Plans to expand Campsfield in 2014-15 were withdrawn in March 2015 following broad opposition from the public and the sitting Conservative MP, Nicola Blackwood, who argued that the number of detainees would be too large, problems would arise from having two different buildings on one site, and the proposal didn't warrant building on green belt land.

==Closure and proposed reopening==

===Campsfield closed===

Campsfield House IRC was operational from November 1993 to May 2019.

The Home Office announced the closure of Campsfield House in November 2018 as part of a policy to reduce the use of immigration detention. The government committed to 'reduce the number of those detained, and the duration of detention before removal,' and to pursue alternatives to detention, in response to the findings of an independent report into immigration detention conducted by Stephen Shaw. Three other detention centres were closed in the same period.

===Proposal to reopen Campsfield===

On 14 April 2022, Boris Johnson announced the Government's plans to expand immigration detention facilities again. The Home Office confirmed this change in detention policy, expressing its intention to 'keep as many people in detention as the law allows.' As part of the movement towards increasing the use of detention, the Home Office announced on 28 June 2022 that it was planning to expand, refurbish and reopen Campsfield House IRC.

The Home Office has stated that 'This new IRC will be a mixture of refurbished and new-build accommodation and will provide safe, secure and fit for purpose accommodation for people in detention.' Before it closed, Campsfield House had a capacity for 282 adults. The expanded site would have the capacity to detain around 400 men. These would be a mixture of 'time-served foreign national offenders' and 'immigration offenders'.

The Home Office originally said the site would open in late 2023 at the earliest but as of December 2023, no planning application has been submitted.

===Local reaction and opposition===

In July 2022, shortly after the government's plans were announced, a motion was tabled at Cherwell District Council opposing the reopening of Campsfield. 20 councillors voted to oppose the measure, with 18 in favour.
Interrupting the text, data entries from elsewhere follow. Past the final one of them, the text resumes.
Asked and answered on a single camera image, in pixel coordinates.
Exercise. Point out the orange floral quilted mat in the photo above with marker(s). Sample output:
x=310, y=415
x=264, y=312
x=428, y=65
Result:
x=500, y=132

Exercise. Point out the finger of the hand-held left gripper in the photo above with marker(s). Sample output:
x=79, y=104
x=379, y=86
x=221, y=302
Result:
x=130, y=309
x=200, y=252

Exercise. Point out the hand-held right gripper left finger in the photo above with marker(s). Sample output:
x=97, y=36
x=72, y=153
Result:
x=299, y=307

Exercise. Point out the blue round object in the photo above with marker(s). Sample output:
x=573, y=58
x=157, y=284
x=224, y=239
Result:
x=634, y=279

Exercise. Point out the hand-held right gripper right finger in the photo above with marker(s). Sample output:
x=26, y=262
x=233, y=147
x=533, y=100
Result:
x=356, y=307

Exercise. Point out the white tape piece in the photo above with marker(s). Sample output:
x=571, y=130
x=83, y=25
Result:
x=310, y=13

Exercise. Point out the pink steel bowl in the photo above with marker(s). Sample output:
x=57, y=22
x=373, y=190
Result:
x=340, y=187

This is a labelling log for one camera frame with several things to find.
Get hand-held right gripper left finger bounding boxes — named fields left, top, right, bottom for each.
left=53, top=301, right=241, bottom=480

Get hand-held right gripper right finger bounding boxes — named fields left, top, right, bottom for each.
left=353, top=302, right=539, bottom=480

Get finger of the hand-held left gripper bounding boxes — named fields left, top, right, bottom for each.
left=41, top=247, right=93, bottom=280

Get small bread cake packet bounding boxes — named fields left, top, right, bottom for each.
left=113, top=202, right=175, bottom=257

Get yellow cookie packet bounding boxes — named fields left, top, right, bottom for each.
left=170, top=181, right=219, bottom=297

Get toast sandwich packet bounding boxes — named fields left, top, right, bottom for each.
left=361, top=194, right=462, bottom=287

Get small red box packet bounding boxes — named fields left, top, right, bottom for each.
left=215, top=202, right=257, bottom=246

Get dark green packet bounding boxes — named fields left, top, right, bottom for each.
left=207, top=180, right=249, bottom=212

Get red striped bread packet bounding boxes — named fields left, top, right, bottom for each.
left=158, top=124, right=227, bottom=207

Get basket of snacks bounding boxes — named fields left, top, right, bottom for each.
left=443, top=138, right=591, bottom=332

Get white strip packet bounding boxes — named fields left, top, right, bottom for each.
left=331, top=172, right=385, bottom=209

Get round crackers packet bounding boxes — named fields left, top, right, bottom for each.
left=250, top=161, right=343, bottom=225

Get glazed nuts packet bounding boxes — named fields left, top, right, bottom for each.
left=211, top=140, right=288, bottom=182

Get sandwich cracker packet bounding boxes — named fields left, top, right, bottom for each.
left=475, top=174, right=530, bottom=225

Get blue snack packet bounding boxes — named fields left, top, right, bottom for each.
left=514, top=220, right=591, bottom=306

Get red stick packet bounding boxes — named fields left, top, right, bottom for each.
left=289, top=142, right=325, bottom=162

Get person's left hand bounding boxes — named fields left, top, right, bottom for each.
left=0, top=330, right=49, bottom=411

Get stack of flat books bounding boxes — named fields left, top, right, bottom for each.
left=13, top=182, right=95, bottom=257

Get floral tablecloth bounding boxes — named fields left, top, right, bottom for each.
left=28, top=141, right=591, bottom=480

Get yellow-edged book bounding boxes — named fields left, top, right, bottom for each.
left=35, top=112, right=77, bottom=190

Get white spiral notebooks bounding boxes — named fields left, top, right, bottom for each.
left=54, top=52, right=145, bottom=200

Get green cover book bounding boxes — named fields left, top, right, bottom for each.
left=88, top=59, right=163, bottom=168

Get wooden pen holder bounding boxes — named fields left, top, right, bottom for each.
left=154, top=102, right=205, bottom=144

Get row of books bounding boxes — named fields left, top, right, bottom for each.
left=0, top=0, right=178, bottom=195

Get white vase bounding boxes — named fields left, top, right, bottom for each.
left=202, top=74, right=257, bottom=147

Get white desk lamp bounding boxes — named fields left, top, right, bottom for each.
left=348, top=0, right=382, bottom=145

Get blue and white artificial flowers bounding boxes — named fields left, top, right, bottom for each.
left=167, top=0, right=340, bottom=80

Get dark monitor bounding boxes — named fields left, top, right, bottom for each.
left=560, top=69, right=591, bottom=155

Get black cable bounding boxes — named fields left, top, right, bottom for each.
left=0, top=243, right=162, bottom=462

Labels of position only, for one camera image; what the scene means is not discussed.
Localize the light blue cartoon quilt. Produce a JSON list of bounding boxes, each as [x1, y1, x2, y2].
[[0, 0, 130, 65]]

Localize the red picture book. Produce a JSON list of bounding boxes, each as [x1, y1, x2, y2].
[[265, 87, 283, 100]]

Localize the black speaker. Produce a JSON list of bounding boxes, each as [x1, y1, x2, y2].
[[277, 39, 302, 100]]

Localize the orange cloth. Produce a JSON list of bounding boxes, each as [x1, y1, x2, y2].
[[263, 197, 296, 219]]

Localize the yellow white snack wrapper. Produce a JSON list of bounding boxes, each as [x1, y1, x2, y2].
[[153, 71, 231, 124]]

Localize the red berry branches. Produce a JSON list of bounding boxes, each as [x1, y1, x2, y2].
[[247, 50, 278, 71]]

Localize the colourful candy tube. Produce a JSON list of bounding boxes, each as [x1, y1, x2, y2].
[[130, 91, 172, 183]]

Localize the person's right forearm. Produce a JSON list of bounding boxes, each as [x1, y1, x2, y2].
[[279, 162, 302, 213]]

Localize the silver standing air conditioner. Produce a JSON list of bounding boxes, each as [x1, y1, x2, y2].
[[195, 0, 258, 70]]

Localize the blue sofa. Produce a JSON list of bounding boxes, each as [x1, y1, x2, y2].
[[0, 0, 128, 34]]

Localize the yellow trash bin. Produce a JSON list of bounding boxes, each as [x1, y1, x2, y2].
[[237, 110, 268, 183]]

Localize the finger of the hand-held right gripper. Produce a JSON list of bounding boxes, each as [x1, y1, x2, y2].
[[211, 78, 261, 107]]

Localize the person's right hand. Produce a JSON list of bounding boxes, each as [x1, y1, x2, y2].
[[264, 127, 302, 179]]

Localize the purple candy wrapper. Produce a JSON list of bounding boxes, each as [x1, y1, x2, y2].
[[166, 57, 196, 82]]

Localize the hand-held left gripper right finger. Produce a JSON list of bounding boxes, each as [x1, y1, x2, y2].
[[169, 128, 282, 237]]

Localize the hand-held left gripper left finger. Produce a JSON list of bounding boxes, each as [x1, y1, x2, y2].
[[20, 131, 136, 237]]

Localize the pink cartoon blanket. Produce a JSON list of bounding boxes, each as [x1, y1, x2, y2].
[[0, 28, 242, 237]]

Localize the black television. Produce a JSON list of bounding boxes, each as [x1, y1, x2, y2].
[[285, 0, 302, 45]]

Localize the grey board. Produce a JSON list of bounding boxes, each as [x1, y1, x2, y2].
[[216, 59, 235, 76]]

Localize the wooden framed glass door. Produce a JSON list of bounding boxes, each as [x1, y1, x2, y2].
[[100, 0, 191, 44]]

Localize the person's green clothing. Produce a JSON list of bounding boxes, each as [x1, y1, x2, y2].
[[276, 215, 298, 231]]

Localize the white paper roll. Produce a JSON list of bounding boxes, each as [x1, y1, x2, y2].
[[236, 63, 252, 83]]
One councillor abstained.

Oxford City Council and Oxfordshire County Council have publicly opposed the reopening of Campsfield. Local voluntary, political and student groups are speaking out against the reopening under the banner of the Coalition to Keep Campsfield Closed.
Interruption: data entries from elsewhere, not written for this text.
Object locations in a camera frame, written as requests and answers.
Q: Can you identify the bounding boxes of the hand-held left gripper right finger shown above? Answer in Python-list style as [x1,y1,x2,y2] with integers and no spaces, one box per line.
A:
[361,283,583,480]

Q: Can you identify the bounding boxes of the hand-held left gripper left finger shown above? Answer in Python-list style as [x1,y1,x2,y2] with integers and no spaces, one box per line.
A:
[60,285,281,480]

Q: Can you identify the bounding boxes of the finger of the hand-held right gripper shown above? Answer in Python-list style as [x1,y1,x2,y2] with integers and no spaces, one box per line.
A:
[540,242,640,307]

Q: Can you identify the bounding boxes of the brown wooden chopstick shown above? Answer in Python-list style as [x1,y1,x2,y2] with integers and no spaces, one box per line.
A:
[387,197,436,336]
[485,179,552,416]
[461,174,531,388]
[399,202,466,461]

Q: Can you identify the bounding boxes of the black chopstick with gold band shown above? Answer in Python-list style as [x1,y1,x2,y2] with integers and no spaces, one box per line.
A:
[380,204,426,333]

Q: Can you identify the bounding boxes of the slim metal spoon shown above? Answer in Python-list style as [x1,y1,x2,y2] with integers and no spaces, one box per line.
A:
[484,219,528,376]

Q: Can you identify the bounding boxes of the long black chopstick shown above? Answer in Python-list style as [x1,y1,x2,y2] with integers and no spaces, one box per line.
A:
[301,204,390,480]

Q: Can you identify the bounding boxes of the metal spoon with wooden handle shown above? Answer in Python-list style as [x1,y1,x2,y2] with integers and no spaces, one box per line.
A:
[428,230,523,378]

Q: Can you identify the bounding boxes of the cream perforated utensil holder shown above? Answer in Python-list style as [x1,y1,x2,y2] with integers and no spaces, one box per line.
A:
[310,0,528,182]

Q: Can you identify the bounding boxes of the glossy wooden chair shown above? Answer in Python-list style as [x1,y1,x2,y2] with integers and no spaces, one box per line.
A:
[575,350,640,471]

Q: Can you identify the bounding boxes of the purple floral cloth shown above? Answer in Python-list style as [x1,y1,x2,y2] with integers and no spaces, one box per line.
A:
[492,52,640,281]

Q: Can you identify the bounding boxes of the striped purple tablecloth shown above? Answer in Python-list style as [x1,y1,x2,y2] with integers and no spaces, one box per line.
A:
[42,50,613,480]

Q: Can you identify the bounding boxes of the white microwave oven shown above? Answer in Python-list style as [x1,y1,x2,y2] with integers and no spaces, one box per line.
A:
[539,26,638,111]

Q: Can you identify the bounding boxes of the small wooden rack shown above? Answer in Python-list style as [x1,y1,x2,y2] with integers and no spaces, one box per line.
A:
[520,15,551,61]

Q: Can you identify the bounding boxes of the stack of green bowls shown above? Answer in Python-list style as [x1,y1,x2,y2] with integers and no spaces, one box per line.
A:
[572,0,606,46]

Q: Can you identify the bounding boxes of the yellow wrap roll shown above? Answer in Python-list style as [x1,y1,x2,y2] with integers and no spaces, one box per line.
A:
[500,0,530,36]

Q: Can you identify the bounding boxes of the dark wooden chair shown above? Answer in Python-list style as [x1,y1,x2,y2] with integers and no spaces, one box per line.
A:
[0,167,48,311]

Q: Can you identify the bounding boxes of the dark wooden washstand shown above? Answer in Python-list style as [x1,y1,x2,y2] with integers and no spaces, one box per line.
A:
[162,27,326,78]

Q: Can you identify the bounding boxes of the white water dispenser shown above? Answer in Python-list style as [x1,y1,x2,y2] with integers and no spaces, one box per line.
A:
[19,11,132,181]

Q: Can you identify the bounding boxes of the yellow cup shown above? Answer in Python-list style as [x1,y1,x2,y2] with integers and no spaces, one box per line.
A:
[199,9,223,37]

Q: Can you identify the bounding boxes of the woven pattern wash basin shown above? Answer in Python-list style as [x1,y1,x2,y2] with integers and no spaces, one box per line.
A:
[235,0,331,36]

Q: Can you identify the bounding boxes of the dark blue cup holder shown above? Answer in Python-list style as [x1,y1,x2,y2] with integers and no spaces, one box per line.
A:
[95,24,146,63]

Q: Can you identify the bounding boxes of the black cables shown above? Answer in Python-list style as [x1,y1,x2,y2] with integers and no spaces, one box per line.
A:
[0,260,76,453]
On Saturday 25 November 2023, over 50 people from around the county protested at the Langford Lane entrance to the disused immigration detention centre. They listened to speeches and messages from representatives of student, anti-racist, religious, and medical organisations, local charities, trade unions, and local councillors. The demonstration was called by the Coalition to Keep Campsfield Closed and Oxford Student Action for Refugees.

A Change.org petition, created by Allan, a former Campsfield detainee, with the support of the Coalition, has now gathered over 1,000 signatures (as of December 2023). An Early Day Motion against the reopening (tabled by Layla Moran MP) has been signed by 33 parliamentarians.